» **Your goal**
The answer must consist solely of the line that contains "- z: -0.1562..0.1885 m" and all subsequent lines of the data, each reproduced exactly.
Top of Information supplied
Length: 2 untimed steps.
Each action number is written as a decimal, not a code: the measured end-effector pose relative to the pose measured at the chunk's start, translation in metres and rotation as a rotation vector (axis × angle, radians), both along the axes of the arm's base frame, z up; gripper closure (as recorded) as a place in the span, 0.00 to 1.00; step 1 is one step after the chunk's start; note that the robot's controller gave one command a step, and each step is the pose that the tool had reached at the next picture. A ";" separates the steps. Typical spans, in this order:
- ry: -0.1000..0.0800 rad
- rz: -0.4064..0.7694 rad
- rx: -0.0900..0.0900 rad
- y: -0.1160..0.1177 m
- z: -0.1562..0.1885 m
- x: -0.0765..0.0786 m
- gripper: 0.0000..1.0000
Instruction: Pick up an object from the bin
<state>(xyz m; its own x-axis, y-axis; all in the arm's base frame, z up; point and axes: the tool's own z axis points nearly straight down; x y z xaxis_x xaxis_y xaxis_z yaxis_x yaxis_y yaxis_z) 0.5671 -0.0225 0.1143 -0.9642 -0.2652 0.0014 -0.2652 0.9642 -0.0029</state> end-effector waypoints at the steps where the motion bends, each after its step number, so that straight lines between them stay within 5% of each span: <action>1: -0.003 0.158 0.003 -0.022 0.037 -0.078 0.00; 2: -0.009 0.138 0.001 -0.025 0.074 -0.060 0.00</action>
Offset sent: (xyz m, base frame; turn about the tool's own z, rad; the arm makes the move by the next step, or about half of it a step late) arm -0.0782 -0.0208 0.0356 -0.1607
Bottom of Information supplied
» **Exercise answer**
- z: -0.1562..0.1885 m
- x: -0.0765..0.0786 m
- gripper: 0.0000..1.0000
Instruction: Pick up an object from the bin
<state>(xyz m; its own x-axis, y-axis; all in the arm's base frame, z up; point and axes: the tool's own z axis points nearly straight down; x y z xaxis_x xaxis_y xaxis_z yaxis_x yaxis_y yaxis_z) 0.5671 -0.0225 0.1143 -0.9642 -0.2652 0.0014 -0.2652 0.9642 -0.0029</state> end-effector waypoints at the steps where the motion bends, each after its step number, so that straight lines between them stay within 5% of each span: <action>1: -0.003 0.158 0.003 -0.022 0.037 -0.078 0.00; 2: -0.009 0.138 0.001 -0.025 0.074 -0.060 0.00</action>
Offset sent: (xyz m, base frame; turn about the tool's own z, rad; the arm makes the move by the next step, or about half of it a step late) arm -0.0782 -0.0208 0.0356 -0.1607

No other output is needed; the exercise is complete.